Reconstructing Numbers

I’m working on finishing up the code for the final 30 Days of Python project, saving the whales, but I took a detour to work with the MNIST handwritten digits again. I did this because they are great dataset for testing because it’s obvious what you are training on and its also well known how well an algorithm should do.

I’ve been implementing python code that trains restricted boltzmann machines (RBMs), deep belief nets (DBNs), and deep neural networks (DNNs). I originally implemented this in Matlab (as part of a coursera course) and then ported it to R (because it’s free, open source, and good for stats) and am now bringing it into Python. I chose to bring this code into python for a couple of reasons: I’m using python as my go to language, I want learn how to use numpy effectively, and I’ve become a fan of how python manages code. There are plenty of other reasons but I will caveat all of this with the fact that I know there are available RBM/DBN/DNN implementations available but I want to make my own as a learning exercise and because I like having control of the finer details of the model.

A Brief Intro to RBMs, DBNs, and DNNs

A Restricted Boltzmann Machine (RBM) is a model that has two layers: an input layer (called the visible units) and a hidden layer. Each layer is made up of “units” which can take on either a 1 or a 0. For a given input, the hidden layer can be computed using a weight matrix, a bias term, and the logistic function: h = logistic(W*v+b_fwd). Because the inputs are often real valued and the computation ends up with real values on the interval from 0.0 to 1.0 the values are treated as probabilities that a given unit will be ‘on’ or ‘off.’

The interesting thing about RBMs is they are trained to reconstruct their inputs. So instead of trying to tie the output layer to a digit label, we try to reconstruct the digit image. The theory being that if the model can reconstruct the input then the features learned will be useful in determining the label later. To calculate a reconstruction of the visible layer use the transpose of the weight matrix, a reverse bias term, and the logistic function: v = logistic(t(W)*h + b_rev). Calculating the hidden units from the visible is a forward pass and calculating the visible from the hidden is a reverse pass. The optimal way to train these models is quite slow but Geoffery Hinton found a shortcut called contrastive divergence:

  1. Compute a forward pass (v0 -> h0)
  2. Compute a reverse pass (h0 -> v1)
  3. Compute another forward pass (v1 -> h1)
  4. Calculate a weight update rule: delta_W = h0*t(v0) - h1*t(v1)

The full version of contrastive divergence requires the back and forth to go onto infinity but it turns out even one pass gives a good weight update rule that can be used in gradient descent.
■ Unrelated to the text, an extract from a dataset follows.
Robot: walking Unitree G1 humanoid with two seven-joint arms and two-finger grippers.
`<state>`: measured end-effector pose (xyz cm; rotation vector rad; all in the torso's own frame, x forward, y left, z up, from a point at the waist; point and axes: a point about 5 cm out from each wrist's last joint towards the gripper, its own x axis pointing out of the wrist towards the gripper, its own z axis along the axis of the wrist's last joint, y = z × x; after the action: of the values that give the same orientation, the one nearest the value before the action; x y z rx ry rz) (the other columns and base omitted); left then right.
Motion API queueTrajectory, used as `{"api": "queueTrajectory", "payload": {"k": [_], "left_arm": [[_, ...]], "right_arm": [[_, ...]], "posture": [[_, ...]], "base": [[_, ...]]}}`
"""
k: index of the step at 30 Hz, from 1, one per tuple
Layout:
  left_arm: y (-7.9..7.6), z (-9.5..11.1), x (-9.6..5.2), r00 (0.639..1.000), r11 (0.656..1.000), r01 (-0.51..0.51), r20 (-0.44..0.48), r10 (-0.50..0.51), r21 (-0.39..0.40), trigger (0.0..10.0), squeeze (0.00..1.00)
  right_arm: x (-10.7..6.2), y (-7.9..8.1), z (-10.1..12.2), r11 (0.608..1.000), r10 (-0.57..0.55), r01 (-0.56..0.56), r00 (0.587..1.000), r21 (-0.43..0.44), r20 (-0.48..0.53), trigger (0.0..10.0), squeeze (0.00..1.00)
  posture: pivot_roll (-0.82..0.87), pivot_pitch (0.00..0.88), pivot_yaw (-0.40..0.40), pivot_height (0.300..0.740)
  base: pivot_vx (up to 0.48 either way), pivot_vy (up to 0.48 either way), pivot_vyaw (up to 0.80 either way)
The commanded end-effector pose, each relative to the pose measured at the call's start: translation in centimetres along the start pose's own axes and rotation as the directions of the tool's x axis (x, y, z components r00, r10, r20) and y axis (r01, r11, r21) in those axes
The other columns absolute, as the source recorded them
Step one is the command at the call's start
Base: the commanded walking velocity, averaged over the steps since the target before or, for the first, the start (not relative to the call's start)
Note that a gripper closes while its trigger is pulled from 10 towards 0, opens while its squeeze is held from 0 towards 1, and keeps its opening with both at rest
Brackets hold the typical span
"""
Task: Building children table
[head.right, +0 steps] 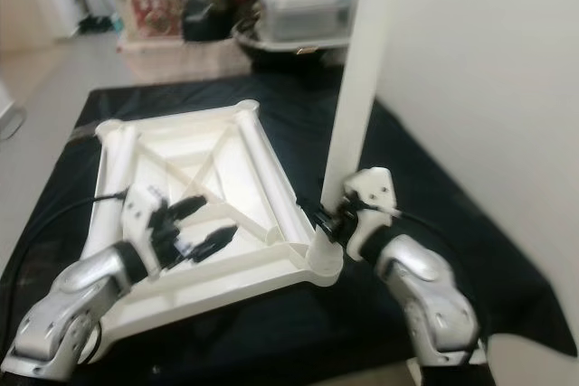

RBMs can be stacked by using the output of one layer as the input to the next. Stacked RBMs are mathematically equivalent to Deep Belief Nets (DBNs) and it’s much faster to train them by doing “greedy” training one layer at a time. There are ways to train the DBN to improve the generative ability of the model and tie in the labels but I’m not interested in them for that.

The reason I use RBMs is you can initialize a deep neural network (DNN) with the same coefficients as the DBN. The two changes to make are discarding the reverse biases since the DNN is one way and adding an extra layer to connect to the labels. I follow what I learned in Hinton’s coursera class and use a softmax layer. A softmax layer is like a logistic layer except that it is normalized so that you can interpret it as a probability distribution. For the 10 MNIST digits there will always be 10 units in the softmax layer. For a digit of 2, unit 2 will have a high value (near 1.0) and the others will be near 0.0, which can be interpreted as high probability of it being a digit 2. For any input the sum of all the output units will be 1.0. The computation of a forward pass in the DNN is just a succession of forward passes of each layer. The model can be updated through gradient descent using the backprop method.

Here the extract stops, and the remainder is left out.